■ TASK ■
Find the lines in the listing below that have the word "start" and give their count, nothing else.

■ RECORDED DATA ■
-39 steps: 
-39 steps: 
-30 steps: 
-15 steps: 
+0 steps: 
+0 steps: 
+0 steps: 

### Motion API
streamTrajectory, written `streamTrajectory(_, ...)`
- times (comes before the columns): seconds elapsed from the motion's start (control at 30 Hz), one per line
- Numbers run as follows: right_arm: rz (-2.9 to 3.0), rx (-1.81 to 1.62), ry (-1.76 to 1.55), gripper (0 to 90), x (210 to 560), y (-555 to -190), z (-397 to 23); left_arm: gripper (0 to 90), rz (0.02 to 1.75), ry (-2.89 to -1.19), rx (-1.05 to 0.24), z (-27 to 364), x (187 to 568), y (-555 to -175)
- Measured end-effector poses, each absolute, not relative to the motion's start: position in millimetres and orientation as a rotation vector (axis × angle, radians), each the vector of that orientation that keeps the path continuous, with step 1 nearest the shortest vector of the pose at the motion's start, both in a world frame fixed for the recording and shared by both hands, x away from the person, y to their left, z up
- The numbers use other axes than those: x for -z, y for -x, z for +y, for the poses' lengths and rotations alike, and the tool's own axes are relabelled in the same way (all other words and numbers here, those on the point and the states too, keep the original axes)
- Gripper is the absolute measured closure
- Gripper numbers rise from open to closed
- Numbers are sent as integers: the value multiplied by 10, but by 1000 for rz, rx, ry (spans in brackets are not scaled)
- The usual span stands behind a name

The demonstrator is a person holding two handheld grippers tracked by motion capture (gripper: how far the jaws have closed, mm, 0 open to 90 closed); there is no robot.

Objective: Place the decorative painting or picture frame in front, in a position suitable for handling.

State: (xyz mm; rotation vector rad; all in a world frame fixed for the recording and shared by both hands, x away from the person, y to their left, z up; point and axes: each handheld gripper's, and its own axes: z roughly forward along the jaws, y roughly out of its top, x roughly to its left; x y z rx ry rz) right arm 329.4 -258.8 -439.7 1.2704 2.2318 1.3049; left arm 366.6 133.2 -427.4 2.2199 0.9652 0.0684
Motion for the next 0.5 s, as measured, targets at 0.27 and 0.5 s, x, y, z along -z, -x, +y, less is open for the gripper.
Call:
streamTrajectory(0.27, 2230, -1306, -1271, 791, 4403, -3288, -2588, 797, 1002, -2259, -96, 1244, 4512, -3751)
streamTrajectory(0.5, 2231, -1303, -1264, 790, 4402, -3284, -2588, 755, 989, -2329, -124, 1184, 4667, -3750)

■ EXERCISE RESULT ■
2